## Task directions:
Could you print each line of the material below exactly?

## Dataset extract:
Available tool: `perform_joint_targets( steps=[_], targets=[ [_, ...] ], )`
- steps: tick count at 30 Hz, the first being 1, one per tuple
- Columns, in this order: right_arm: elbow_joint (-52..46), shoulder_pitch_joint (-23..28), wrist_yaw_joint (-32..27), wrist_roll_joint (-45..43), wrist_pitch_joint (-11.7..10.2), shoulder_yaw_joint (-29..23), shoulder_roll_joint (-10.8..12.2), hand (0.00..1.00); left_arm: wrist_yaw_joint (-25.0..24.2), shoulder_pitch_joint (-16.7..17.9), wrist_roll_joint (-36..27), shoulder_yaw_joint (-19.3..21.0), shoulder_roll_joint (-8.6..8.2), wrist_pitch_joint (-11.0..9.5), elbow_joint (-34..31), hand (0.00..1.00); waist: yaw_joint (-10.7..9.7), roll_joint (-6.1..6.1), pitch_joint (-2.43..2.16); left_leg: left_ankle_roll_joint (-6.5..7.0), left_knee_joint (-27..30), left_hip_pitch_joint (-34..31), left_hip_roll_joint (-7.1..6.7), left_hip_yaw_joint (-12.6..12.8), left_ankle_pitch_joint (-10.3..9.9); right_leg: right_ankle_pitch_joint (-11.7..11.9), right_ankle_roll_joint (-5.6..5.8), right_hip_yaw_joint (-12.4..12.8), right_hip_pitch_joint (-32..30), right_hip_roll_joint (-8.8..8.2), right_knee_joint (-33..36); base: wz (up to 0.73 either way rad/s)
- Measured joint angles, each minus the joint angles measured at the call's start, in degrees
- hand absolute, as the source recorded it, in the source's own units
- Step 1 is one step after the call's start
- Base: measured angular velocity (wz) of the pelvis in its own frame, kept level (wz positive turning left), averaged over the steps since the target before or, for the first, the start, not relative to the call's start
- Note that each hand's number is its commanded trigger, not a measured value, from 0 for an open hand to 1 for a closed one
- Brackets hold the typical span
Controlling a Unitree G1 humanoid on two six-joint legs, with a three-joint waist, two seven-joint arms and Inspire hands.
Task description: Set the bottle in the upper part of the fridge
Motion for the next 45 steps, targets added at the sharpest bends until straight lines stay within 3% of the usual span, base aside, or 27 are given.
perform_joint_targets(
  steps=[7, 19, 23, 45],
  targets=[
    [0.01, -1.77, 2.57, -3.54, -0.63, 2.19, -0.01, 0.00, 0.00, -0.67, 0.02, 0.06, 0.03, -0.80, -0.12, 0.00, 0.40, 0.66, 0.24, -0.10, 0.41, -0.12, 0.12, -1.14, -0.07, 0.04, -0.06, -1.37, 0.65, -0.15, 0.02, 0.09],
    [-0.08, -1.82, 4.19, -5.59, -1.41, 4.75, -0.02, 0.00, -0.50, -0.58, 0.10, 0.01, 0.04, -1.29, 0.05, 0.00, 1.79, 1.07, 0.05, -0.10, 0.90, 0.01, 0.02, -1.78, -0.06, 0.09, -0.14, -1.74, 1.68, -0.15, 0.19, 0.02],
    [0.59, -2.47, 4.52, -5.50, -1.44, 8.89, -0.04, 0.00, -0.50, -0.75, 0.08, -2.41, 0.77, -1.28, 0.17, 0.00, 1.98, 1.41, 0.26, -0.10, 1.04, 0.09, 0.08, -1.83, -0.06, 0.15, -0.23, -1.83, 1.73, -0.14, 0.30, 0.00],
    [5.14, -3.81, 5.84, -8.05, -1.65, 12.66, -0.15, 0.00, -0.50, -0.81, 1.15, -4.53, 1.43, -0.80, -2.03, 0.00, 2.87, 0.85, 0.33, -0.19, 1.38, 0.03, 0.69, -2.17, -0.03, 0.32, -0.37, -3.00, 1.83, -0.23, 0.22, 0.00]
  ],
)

## Result of this exercise:
Available tool: `perform_joint_targets( steps=[_], targets=[ [_, ...] ], )`
- steps: tick count at 30 Hz, the first being 1, one per tuple
- Columns, in this order: right_arm: elbow_joint (-52..46), shoulder_pitch_joint (-23..28), wrist_yaw_joint (-32..27), wrist_roll_joint (-45..43), wrist_pitch_joint (-11.7..10.2), shoulder_yaw_joint (-29..23), shoulder_roll_joint (-10.8..12.2), hand (0.00..1.00); left_arm: wrist_yaw_joint (-25.0..24.2), shoulder_pitch_joint (-16.7..17.9), wrist_roll_joint (-36..27), shoulder_yaw_joint (-19.3..21.0), shoulder_roll_joint (-8.6..8.2), wrist_pitch_joint (-11.0..9.5), elbow_joint (-34..31), hand (0.00..1.00); waist: yaw_joint (-10.7..9.7), roll_joint (-6.1..6.1), pitch_joint (-2.43..2.16); left_leg: left_ankle_roll_joint (-6.5..7.0), left_knee_joint (-27..30), left_hip_pitch_joint (-34..31), left_hip_roll_joint (-7.1..6.7), left_hip_yaw_joint (-12.6..12.8), left_ankle_pitch_joint (-10.3..9.9); right_leg: right_ankle_pitch_joint (-11.7..11.9), right_ankle_roll_joint (-5.6..5.8), right_hip_yaw_joint (-12.4..12.8), right_hip_pitch_joint (-32..30), right_hip_roll_joint (-8.8..8.2), right_knee_joint (-33..36); base: wz (up to 0.73 either way rad/s)
- Measured joint angles, each minus the joint angles measured at the call's start, in degrees
- hand absolute, as the source recorded it, in the source's own units
- Step 1 is one step after the call's start
- Base: measured angular velocity (wz) of the pelvis in its own frame, kept level (wz positive turning left), averaged over the steps since the target before or, for the first, the start, not relative to the call's start
- Note that each hand's number is its commanded trigger, not a measured value, from 0 for an open hand to 1 for a closed one
- Brackets hold the typical span
Controlling a Unitree G1 humanoid on two six-joint legs, with a three-joint waist, two seven-joint arms and Inspire hands.
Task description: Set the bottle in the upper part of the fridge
Motion for the next 45 steps, targets added at the sharpest bends until straight lines stay within 3% of the usual span, base aside, or 27 are given.
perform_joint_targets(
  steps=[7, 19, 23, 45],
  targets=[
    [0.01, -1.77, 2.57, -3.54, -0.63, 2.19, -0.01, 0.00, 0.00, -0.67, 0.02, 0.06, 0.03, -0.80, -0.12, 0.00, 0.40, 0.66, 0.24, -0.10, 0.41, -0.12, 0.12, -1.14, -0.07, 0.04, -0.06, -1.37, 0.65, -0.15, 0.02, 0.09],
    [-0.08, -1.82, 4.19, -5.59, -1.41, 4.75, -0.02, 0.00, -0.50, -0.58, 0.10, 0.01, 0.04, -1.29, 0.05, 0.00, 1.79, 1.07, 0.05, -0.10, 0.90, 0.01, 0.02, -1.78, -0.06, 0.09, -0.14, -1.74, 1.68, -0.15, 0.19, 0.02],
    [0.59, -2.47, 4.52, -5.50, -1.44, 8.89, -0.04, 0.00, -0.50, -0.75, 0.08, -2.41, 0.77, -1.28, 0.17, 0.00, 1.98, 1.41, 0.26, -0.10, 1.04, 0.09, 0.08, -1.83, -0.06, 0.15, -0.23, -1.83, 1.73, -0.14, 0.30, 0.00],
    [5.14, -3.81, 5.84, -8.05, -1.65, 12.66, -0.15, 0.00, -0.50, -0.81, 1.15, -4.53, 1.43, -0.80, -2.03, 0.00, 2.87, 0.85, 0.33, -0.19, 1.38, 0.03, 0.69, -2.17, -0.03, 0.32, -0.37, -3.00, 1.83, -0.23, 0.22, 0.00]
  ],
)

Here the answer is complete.